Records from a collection
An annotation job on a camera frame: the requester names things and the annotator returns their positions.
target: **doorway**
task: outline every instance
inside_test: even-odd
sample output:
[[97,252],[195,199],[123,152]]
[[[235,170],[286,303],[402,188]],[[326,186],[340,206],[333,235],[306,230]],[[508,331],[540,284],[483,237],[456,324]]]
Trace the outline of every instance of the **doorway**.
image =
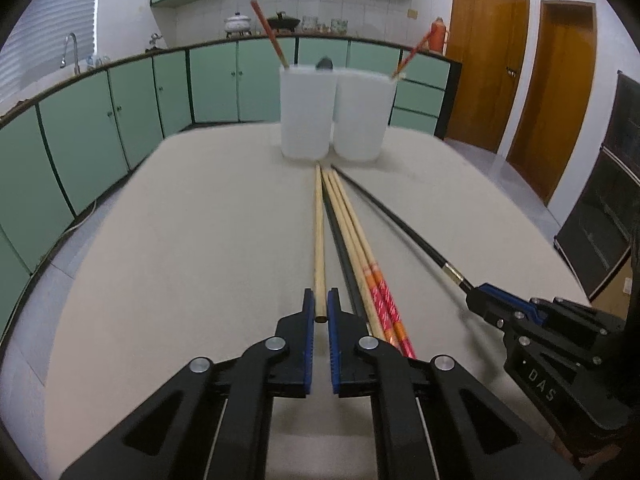
[[545,205],[580,134],[595,63],[595,5],[542,2],[529,94],[507,161]]
[[453,0],[447,57],[462,63],[447,137],[497,153],[529,27],[529,0]]

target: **red thermos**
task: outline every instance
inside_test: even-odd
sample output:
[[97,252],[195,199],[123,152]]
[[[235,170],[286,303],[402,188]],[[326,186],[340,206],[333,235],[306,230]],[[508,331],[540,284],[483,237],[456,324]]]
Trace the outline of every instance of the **red thermos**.
[[429,37],[429,50],[442,54],[444,52],[444,43],[447,35],[447,25],[444,24],[442,18],[436,18],[431,23],[431,35]]

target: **curved faucet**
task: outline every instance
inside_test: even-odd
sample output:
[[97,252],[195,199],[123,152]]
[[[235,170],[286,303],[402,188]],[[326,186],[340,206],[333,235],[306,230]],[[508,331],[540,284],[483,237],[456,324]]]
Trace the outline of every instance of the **curved faucet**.
[[69,43],[69,38],[74,40],[74,74],[80,75],[80,65],[78,64],[78,38],[72,32],[68,33],[65,38],[65,53],[62,55],[62,61],[60,62],[60,68],[64,68],[66,66],[66,46]]

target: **tiled floor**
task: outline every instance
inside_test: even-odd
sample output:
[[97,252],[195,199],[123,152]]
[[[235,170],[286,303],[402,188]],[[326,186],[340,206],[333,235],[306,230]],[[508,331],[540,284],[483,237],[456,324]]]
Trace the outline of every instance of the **tiled floor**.
[[53,338],[78,267],[119,193],[104,200],[52,257],[27,298],[0,367],[0,418],[44,480],[44,388]]
[[546,240],[552,244],[560,230],[553,217],[529,184],[500,155],[482,148],[447,139],[446,143],[473,164],[495,184],[529,218]]

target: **table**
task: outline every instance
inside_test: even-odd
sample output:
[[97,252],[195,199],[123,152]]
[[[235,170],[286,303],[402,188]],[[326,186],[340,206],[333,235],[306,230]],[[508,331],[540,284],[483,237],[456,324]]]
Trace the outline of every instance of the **table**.
[[[46,387],[56,478],[191,358],[220,362],[273,335],[313,286],[313,164],[284,159],[279,124],[171,137],[132,177],[69,294]],[[389,128],[380,158],[339,163],[474,283],[523,298],[587,304],[519,209],[440,140]],[[539,433],[549,427],[502,369],[501,332],[349,190],[417,353],[447,353]],[[348,295],[325,221],[327,286]],[[326,326],[316,325],[312,394],[276,399],[268,478],[376,477],[368,399],[331,393]]]

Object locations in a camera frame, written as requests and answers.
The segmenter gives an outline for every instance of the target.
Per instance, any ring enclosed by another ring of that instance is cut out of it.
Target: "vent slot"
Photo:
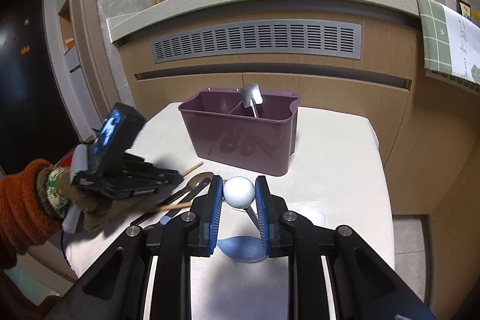
[[[361,25],[315,19],[268,19],[184,31],[152,42],[155,63],[237,53],[308,53],[359,59]]]

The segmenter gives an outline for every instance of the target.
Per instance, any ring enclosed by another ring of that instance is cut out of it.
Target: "purple plastic bin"
[[[300,96],[261,93],[260,118],[243,107],[239,88],[204,88],[178,107],[199,158],[273,176],[287,173]]]

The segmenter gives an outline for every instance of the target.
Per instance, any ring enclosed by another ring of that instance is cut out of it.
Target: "white table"
[[[148,121],[131,153],[180,172],[200,161],[178,105],[171,103]],[[282,196],[290,210],[321,209],[326,214],[327,228],[335,229],[340,224],[351,226],[393,269],[390,199],[378,140],[370,122],[364,117],[320,109],[300,107],[298,112],[296,148],[290,157],[289,171],[282,177],[267,175],[270,192]],[[259,175],[209,160],[204,162],[186,180],[204,171],[212,171],[224,179],[245,176],[252,182]],[[223,205],[219,239],[259,236],[245,212]],[[81,235],[69,243],[66,254],[76,274],[82,275],[138,216],[132,214],[123,221],[108,223],[100,233]],[[161,216],[154,216],[142,226],[157,222]],[[210,258],[191,258],[191,304],[193,320],[286,319],[287,259],[241,263],[228,258],[218,248]]]

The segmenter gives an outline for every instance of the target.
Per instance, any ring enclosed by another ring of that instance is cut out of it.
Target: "metal screw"
[[[134,237],[134,236],[136,236],[140,233],[140,227],[139,226],[129,226],[125,232],[128,236]]]
[[[338,228],[338,233],[342,236],[350,236],[352,234],[352,228],[349,226],[340,226]]]
[[[297,219],[297,214],[294,211],[286,211],[283,214],[283,218],[287,221],[295,221]]]
[[[186,222],[195,220],[195,217],[197,216],[192,211],[186,211],[181,215],[181,219]]]

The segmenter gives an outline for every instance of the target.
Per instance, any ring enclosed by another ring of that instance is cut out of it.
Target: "blue gripper pad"
[[[262,193],[262,178],[266,179],[264,176],[259,176],[255,180],[255,203],[257,205],[257,216],[258,216],[258,229],[260,230],[260,239],[262,241],[262,247],[265,251],[265,255],[270,254],[270,231],[268,227],[268,216],[265,208],[265,200]]]
[[[217,246],[223,199],[223,180],[221,176],[213,176],[208,193],[204,197],[205,203],[199,223],[196,256],[209,257]]]

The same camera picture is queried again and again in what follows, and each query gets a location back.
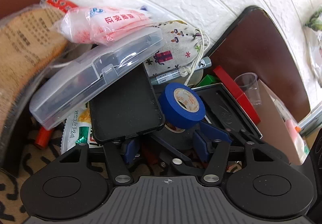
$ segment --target plastic wrap
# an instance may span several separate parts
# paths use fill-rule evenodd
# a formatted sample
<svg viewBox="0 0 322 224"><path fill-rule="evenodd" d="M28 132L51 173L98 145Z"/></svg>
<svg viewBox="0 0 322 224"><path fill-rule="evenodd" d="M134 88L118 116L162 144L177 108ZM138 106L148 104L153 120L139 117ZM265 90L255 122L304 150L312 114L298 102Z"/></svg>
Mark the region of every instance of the plastic wrap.
<svg viewBox="0 0 322 224"><path fill-rule="evenodd" d="M50 30L63 15L51 6L33 5L0 22L0 164L16 121L45 68L68 45L62 35Z"/></svg>
<svg viewBox="0 0 322 224"><path fill-rule="evenodd" d="M322 7L305 23L311 67L322 87Z"/></svg>
<svg viewBox="0 0 322 224"><path fill-rule="evenodd" d="M55 26L71 42L108 44L152 23L147 11L106 6L72 8Z"/></svg>

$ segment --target drawstring bag
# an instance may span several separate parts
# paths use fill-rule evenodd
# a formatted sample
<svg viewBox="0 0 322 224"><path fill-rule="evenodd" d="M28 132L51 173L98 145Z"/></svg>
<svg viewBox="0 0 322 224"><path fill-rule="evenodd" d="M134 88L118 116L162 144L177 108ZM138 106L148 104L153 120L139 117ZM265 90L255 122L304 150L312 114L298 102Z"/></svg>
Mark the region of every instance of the drawstring bag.
<svg viewBox="0 0 322 224"><path fill-rule="evenodd" d="M179 69L182 66L200 59L203 55L203 46L209 45L209 38L203 42L203 35L199 29L180 21L157 23L154 27L162 29L165 45L153 56L144 62L149 77ZM191 69L180 71L181 76L192 74Z"/></svg>

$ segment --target metal screw
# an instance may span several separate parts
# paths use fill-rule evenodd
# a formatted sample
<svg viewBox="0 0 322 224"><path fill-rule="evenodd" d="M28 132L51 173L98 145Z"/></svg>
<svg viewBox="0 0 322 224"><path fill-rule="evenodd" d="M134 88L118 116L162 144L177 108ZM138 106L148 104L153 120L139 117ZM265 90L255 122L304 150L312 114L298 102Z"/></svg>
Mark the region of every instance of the metal screw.
<svg viewBox="0 0 322 224"><path fill-rule="evenodd" d="M176 164L176 165L182 164L182 160L180 160L180 159L173 159L172 162L173 162L173 164Z"/></svg>
<svg viewBox="0 0 322 224"><path fill-rule="evenodd" d="M217 182L219 177L215 174L208 174L203 177L204 181L206 182Z"/></svg>
<svg viewBox="0 0 322 224"><path fill-rule="evenodd" d="M115 177L115 181L119 183L129 182L130 180L131 180L131 177L128 175L119 175Z"/></svg>

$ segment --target gray marker pen
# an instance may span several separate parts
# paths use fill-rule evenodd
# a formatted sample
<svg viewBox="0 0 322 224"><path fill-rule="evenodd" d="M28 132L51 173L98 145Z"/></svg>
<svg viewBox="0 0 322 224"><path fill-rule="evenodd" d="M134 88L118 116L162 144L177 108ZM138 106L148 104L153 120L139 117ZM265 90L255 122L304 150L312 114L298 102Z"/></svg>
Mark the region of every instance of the gray marker pen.
<svg viewBox="0 0 322 224"><path fill-rule="evenodd" d="M201 70L201 69L205 69L211 66L211 60L209 57L203 57L199 63L197 64L197 67L195 70ZM165 73L162 73L158 76L155 76L153 78L150 79L151 84L152 85L158 85L158 84L162 84L165 83L167 81L171 81L174 80L176 78L180 77L180 72L179 69L175 69L175 70L171 70L171 71L167 71Z"/></svg>

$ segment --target clear plastic cup
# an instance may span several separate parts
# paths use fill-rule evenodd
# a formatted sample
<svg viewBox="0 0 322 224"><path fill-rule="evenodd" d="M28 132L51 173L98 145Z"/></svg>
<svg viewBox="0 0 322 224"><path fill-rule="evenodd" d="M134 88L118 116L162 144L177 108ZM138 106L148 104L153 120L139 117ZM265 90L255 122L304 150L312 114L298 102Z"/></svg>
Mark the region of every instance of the clear plastic cup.
<svg viewBox="0 0 322 224"><path fill-rule="evenodd" d="M247 98L253 106L261 104L257 75L255 73L243 73L239 75L234 81L246 94Z"/></svg>

Directions: Using the records above, find and show each line with the string "doorway".

Task response:
target: **doorway**
Trace the outline of every instance of the **doorway**.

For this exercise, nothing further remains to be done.